**TRY IT:** Read the data that follows. Then repeat it exactly.

**SUPPLIED MATERIAL:**
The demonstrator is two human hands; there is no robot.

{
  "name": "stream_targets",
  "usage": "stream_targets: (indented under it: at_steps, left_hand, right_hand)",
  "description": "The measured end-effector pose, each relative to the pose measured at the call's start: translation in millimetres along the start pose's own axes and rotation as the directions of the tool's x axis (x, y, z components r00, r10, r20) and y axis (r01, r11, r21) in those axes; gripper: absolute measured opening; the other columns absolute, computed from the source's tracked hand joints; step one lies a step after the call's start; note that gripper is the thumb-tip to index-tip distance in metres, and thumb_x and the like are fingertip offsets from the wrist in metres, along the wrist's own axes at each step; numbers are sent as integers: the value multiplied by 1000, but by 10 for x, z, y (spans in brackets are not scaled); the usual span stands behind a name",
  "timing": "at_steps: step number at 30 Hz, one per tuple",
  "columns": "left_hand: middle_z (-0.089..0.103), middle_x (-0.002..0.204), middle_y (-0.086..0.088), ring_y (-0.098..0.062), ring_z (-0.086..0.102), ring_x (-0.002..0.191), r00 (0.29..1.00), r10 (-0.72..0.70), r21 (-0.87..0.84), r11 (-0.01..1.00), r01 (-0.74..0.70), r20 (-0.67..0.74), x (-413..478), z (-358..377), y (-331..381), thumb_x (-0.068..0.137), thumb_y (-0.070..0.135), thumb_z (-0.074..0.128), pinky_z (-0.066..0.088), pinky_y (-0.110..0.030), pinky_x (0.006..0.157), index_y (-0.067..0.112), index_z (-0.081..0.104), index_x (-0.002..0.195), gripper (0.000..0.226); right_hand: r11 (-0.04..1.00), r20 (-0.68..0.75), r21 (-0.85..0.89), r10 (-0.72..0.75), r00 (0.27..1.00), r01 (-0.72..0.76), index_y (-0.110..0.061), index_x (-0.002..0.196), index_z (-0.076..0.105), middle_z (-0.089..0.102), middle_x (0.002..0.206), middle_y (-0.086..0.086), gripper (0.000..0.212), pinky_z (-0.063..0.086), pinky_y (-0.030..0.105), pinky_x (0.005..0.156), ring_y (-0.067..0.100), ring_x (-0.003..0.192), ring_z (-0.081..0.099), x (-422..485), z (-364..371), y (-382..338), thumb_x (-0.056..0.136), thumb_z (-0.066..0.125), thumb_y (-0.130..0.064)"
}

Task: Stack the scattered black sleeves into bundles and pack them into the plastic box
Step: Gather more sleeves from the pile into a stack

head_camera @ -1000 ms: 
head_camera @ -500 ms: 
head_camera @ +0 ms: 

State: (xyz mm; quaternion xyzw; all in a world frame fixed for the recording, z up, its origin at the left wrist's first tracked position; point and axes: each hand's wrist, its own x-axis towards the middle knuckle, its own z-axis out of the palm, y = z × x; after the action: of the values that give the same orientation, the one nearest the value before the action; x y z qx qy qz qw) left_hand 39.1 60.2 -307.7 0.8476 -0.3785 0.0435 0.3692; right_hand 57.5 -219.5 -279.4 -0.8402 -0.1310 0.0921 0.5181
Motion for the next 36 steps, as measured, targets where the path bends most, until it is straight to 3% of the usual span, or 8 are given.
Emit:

**ANSWER BOX:**
The demonstrator is two human hands; there is no robot.

{
  "name": "stream_targets",
  "usage": "stream_targets: (indented under it: at_steps, left_hand, right_hand)",
  "description": "The measured end-effector pose, each relative to the pose measured at the call's start: translation in millimetres along the start pose's own axes and rotation as the directions of the tool's x axis (x, y, z components r00, r10, r20) and y axis (r01, r11, r21) in those axes; gripper: absolute measured opening; the other columns absolute, computed from the source's tracked hand joints; step one lies a step after the call's start; note that gripper is the thumb-tip to index-tip distance in metres, and thumb_x and the like are fingertip offsets from the wrist in metres, along the wrist's own axes at each step; numbers are sent as integers: the value multiplied by 1000, but by 10 for x, z, y (spans in brackets are not scaled); the usual span stands behind a name",
  "timing": "at_steps: step number at 30 Hz, one per tuple",
  "columns": "left_hand: middle_z (-0.089..0.103), middle_x (-0.002..0.204), middle_y (-0.086..0.088), ring_y (-0.098..0.062), ring_z (-0.086..0.102), ring_x (-0.002..0.191), r00 (0.29..1.00), r10 (-0.72..0.70), r21 (-0.87..0.84), r11 (-0.01..1.00), r01 (-0.74..0.70), r20 (-0.67..0.74), x (-413..478), z (-358..377), y (-331..381), thumb_x (-0.068..0.137), thumb_y (-0.070..0.135), thumb_z (-0.074..0.128), pinky_z (-0.066..0.088), pinky_y (-0.110..0.030), pinky_x (0.006..0.157), index_y (-0.067..0.112), index_z (-0.081..0.104), index_x (-0.002..0.195), gripper (0.000..0.226); right_hand: r11 (-0.04..1.00), r20 (-0.68..0.75), r21 (-0.85..0.89), r10 (-0.72..0.75), r00 (0.27..1.00), r01 (-0.72..0.76), index_y (-0.110..0.061), index_x (-0.002..0.196), index_z (-0.076..0.105), middle_z (-0.089..0.102), middle_x (0.002..0.206), middle_y (-0.086..0.086), gripper (0.000..0.212), pinky_z (-0.063..0.086), pinky_y (-0.030..0.105), pinky_x (0.005..0.156), ring_y (-0.067..0.100), ring_x (-0.003..0.192), ring_z (-0.081..0.099), x (-422..485), z (-364..371), y (-382..338), thumb_x (-0.056..0.136), thumb_z (-0.066..0.125), thumb_y (-0.130..0.064)"
}

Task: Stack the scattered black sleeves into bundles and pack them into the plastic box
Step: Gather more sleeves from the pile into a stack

head_camera @ -1000 ms: 
head_camera @ -500 ms: 
head_camera @ +0 ms: 

State: (xyz mm; quaternion xyzw; all in a world frame fixed for the recording, z up, its origin at the left wrist's first tracked position; point and axes: each hand's wrist, its own x-axis towards the middle knuckle, its own z-axis out of the palm, y = z × x; after the action: of the values that give the same orientation, the one nearest the value before the action; x y z qx qy qz qw) left_hand 39.1 60.2 -307.7 0.8476 -0.3785 0.0435 0.3692; right_hand 57.5 -219.5 -279.4 -0.8402 -0.1310 0.0921 0.5181
Motion for the next 36 steps, as measured, targets where the path bends most, until it is straight to 3% of the usual span, or 8 are given.
Emit:

For this exercise, nothing more remains to be given.